Several studies speculated that variations in how healthcare organizations collect and record race/ethnicity information have impaired data quality.

“Consistently applied standards for SDOH data collection in the EHR would result in improved data quality, which in turn would lead to more robust research, care coordination, and population health management,” they noted.

The review authors noted that the integration of patient-facing health IT could also help mitigate race/ethnicity misclassification.

“It is possible that the increasing use of dynamic patient-facing data entry tools may allow people to inform and correct their own demographic information, thus helping to improve the quality of race, ethnicity, and country-of-origin data in the future,” the study authors suggested.

The quality of data elements is key in supporting interoperability for large-scale research, data analytics, and care coordination, the review authors emphasized.

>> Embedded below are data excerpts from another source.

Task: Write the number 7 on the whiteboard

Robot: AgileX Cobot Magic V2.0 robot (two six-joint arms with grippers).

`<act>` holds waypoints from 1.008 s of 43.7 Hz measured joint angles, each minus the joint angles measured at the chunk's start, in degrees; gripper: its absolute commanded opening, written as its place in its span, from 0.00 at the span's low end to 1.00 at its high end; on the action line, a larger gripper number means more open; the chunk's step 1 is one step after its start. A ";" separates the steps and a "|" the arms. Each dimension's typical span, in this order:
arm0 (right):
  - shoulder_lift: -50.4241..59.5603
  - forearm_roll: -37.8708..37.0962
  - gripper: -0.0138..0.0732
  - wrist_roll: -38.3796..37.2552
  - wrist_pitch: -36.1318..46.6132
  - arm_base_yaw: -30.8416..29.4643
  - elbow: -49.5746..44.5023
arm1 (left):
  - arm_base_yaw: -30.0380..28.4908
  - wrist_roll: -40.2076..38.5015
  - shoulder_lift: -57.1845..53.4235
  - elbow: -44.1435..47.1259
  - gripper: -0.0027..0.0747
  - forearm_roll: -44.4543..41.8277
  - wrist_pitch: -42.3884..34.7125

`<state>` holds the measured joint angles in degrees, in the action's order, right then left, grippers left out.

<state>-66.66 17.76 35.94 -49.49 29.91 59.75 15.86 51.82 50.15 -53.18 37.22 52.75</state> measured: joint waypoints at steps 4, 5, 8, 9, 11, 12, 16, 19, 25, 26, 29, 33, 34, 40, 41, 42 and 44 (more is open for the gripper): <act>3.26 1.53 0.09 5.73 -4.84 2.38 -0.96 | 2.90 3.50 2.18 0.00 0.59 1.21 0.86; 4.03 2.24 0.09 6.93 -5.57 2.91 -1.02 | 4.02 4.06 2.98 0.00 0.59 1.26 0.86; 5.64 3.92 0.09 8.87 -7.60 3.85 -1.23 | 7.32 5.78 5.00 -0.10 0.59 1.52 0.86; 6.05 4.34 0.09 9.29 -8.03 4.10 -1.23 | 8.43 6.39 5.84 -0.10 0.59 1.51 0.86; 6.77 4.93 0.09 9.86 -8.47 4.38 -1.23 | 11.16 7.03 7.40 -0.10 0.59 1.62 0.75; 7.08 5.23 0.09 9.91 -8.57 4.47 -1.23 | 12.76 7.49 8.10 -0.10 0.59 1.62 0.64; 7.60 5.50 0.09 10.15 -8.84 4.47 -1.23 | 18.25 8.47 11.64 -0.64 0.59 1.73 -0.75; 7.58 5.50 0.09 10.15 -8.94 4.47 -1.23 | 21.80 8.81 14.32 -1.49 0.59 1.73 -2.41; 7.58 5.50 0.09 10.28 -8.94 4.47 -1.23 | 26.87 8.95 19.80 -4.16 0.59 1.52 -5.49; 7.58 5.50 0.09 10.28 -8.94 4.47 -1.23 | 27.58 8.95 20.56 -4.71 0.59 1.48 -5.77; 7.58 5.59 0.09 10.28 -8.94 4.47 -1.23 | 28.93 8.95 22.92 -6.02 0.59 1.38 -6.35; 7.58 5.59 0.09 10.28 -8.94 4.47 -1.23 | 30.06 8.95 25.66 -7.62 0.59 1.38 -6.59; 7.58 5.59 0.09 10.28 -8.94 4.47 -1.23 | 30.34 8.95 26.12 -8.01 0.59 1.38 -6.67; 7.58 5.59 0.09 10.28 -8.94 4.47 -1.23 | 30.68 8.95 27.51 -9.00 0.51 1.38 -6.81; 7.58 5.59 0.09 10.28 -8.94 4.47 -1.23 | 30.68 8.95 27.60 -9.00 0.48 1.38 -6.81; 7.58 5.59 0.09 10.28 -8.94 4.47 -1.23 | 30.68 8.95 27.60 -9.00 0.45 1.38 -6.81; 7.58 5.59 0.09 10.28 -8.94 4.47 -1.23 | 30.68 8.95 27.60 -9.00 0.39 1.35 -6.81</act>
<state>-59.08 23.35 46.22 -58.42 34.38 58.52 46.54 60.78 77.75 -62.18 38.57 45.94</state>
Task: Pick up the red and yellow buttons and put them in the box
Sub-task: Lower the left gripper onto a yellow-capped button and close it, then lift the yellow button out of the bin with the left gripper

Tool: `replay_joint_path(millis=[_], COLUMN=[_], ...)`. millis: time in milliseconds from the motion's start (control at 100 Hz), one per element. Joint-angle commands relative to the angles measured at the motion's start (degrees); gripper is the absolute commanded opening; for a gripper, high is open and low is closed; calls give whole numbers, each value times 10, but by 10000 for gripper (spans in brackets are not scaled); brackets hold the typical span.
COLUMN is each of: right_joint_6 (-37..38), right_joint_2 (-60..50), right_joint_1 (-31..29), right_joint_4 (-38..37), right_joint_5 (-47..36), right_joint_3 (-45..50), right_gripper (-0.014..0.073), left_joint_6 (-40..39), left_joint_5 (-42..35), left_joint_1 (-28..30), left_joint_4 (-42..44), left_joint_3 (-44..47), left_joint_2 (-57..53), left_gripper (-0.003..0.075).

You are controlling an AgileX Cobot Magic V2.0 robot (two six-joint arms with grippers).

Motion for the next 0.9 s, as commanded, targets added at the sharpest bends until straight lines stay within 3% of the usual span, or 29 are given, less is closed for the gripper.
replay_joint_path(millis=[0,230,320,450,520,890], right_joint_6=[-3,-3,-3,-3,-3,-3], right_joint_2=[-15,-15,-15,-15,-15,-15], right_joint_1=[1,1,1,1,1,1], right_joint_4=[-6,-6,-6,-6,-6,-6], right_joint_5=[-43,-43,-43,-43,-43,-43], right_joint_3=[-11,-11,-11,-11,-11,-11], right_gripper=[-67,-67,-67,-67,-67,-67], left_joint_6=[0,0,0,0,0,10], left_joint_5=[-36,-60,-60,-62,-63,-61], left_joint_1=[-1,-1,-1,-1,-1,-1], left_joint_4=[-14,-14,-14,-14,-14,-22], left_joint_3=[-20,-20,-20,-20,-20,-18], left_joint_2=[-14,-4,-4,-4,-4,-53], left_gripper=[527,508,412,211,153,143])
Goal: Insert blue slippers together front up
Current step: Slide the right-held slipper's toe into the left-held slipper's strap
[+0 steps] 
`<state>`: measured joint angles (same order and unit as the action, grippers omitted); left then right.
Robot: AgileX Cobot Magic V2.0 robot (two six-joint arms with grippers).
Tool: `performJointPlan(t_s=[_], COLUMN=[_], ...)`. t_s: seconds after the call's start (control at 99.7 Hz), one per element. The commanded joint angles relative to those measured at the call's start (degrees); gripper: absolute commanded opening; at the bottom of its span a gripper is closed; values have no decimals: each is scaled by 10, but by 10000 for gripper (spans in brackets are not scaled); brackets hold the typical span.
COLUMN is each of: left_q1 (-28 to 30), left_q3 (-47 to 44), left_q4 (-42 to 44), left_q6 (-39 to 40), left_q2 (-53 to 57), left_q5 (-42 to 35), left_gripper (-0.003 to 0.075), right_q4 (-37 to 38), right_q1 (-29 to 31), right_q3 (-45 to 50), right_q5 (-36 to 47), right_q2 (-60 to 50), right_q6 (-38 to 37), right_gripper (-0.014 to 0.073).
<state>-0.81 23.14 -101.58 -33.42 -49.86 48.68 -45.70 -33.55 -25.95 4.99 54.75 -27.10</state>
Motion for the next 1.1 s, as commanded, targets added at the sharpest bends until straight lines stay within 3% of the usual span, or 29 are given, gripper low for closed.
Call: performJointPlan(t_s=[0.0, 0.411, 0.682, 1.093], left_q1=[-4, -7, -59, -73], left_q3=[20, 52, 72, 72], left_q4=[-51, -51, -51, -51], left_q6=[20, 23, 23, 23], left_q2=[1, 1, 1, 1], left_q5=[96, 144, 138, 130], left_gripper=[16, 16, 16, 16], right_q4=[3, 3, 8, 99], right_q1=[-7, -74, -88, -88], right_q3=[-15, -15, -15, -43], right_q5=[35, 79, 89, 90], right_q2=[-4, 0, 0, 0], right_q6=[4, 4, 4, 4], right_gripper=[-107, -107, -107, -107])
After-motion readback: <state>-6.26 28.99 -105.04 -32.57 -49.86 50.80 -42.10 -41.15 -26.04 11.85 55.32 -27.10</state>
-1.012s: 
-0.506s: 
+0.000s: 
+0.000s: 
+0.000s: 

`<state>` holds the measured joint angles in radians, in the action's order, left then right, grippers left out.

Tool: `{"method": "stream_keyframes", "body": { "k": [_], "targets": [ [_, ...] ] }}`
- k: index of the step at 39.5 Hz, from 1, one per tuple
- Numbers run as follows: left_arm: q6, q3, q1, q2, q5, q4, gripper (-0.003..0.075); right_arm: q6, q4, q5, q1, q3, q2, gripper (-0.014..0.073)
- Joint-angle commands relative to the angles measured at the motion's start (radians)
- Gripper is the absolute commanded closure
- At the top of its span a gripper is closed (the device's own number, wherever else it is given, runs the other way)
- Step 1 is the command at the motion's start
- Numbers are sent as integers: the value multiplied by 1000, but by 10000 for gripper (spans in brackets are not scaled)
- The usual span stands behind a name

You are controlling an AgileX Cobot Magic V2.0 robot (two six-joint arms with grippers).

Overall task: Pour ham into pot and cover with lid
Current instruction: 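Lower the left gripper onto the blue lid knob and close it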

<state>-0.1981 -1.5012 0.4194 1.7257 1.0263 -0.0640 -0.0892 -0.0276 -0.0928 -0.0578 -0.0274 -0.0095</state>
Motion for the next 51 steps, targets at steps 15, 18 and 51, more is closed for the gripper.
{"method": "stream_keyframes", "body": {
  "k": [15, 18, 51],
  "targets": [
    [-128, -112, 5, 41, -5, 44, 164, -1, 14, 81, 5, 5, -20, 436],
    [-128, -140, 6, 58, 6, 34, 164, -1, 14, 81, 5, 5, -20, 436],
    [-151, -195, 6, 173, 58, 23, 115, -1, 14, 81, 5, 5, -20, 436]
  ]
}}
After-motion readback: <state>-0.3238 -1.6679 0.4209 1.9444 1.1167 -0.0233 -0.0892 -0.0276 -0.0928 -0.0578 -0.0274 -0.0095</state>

“Privacy-preserving record linkage (PPRL) methods identify when records from different sources belong to the same entity while minimizing the exposure of sensitive personal information,” the review authors wrote. “These techniques often rely heavily on patient address along with name and date of birth. When there are errors or missing address data, linkage quality suffers.”

The review authors added that healthcare organizations originally collected demographic data such as race, ethnicity, insurance status, and address, for administrative purposes. Repurposing administrative data for secondary, retrospective research can result in poor data quality.

“Given the increasing importance of social determinants in health equity research and intervention, it is crucial that healthcare institutions work to improve the quality and availability of these data,” the authors noted.

The review revealed several evidence-based solutions to mitigate issues associated with data quality problems. The researchers grouped these recommendations into five main suggestions: avoid complete case analysis, impute data, rely on multiple sources, use validated software tools, and select addresses thoughtfully.